I started working through Silverman's Arithmetic of Elliptic Curves. For some reason it looks like the first problem in the first chapter is the hardest problem in the whole chapter or I'm completely missing something. The Problem statement is the following:
Characterize the values of $A,B$ for which the variety $Y^2Z+AXYZ+BYZ^2=X^3$ is singular over an algebraically closed field.
This should be a fairly trivial problem, but I can't seem to get a "nice" answer. First, I want to look for singular points in the set $Z\neq 0$. Dehomogenizing, we get
$$Y^2+AXY+BY=X^3$$
To compute singular points, we get the following system:
$$\left\{\begin{array}{l} Y^2+AXY+BY=X^3\\ AY=3X^2\\ 2Y+AX+B=0 \end{array} \right.$$
I can solve for $Y$ in the last equation, which gives
$$Y = -\frac{AX+B}{2}$$
Plugging this in to the rest of the system gives
$$\left\{\begin{array}{l} B^2+2ABX+X^2(A^2+4X)=0\\ 6X^2-A(B+AX)=0 \end{array} \right.$$
Now I'm not really sure what to do, since I would need to show that only for specific values of $A,B$ is this system consistent. For example if $B=0$, then $A$ can be anything, since we can choose $X=0$ However, if $B\neq 0$, I'm clueless. I've tried other approaches for eliminating variables, but for each method I seem to get stuck with something ugly.
OK, I actually managed to solve this, so instead of deleting the question, here's the answer. It's easy to see that if $A=0$, then $X=0$, so that in that case, the first equation gives $Y^2+BY=0$ and the third gives $2Y+B=0$. The only solution to this is $Y=0=B$. On the other hand, if $B=0$, then $A$ can be anything and we still have a singular point. So let's assume $B\neq 0$, which implies $A\neq 0$.

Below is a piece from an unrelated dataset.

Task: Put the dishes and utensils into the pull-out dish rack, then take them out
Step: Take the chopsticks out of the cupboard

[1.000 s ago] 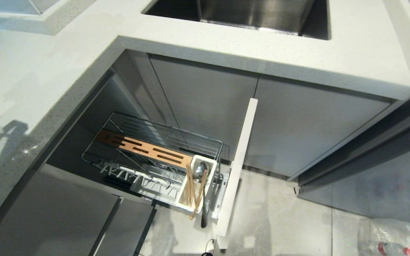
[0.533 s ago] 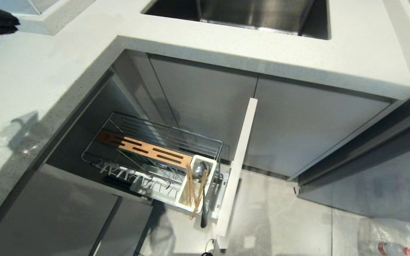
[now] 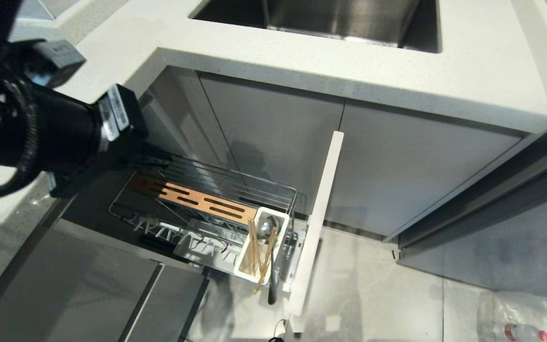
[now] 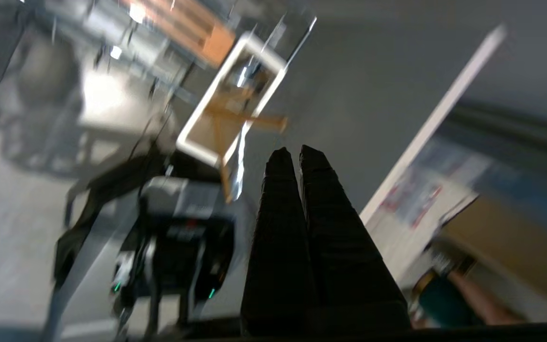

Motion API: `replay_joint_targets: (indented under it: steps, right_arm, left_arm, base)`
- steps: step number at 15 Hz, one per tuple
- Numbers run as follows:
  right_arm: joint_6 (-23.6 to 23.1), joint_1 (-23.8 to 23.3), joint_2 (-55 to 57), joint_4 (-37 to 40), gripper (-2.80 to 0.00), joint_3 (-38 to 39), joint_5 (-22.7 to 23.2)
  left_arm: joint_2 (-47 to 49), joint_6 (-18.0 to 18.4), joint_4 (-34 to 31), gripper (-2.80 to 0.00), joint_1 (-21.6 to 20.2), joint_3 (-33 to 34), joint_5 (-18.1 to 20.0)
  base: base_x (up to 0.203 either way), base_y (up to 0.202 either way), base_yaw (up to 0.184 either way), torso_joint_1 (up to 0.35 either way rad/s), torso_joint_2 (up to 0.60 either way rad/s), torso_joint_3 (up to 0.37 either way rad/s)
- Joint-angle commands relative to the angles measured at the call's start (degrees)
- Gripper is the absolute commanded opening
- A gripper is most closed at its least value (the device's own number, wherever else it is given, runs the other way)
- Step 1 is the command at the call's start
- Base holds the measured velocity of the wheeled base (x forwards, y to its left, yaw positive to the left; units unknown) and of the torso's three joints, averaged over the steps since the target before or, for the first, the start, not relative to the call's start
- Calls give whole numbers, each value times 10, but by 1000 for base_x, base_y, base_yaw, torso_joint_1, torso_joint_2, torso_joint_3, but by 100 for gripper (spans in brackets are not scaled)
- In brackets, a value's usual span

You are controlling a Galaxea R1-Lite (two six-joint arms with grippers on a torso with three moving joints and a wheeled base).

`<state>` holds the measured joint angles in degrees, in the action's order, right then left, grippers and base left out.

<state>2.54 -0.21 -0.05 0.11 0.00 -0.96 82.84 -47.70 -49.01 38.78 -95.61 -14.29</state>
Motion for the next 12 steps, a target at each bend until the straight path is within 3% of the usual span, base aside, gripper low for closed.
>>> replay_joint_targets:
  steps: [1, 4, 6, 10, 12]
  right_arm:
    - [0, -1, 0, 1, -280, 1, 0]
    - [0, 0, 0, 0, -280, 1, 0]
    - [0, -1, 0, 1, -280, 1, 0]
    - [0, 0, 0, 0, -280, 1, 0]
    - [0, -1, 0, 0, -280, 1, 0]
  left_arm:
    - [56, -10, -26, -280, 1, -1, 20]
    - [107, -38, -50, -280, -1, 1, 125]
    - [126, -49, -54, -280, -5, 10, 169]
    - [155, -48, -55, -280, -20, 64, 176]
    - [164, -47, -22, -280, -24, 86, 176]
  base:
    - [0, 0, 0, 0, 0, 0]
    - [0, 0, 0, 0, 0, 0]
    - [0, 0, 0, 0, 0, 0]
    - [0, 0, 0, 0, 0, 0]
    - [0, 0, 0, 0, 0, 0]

From the middle system set $Y=3X^2/A$. Substituting and simplifying to the other two, we get
$$\left\{ \begin{array}{l} 3AB+2A^2X+9X^2=0\\ AB+A^2X+6X^2=0 \end{array} \right. $$
Multiply the first equation by $2$ and and subtract $3$ times the second. This gives
$$\left\{ \begin{array}{l} 3AB+A^2X=0\\ AB+A^2X+6X^2=0 \end{array} \right. $$
Now subtract the first equation from the second and divide the first equation by the common factor $A$, which gives
$$\left\{ \begin{array}{l} 3B+AX=0\\ -2AB+6X^2=0 \end{array} \right. $$
From the first equation, we get $X=-3B/A$. Plugging in to the second equation, we get
$$-2AB+6\frac{9B^2}{A}=0$$
This can be equivalently written as
$$B(A^3-27B)=0$$
This analysis holds assuming that $B\neq 0$. However, $B=0$ as a choice also gave a singular variety and it's included in the solution set to the above equation.
I assume that this is an example of what is called a moduli space? I.e. that the set of parameters that parametrize a property is a variety by itself?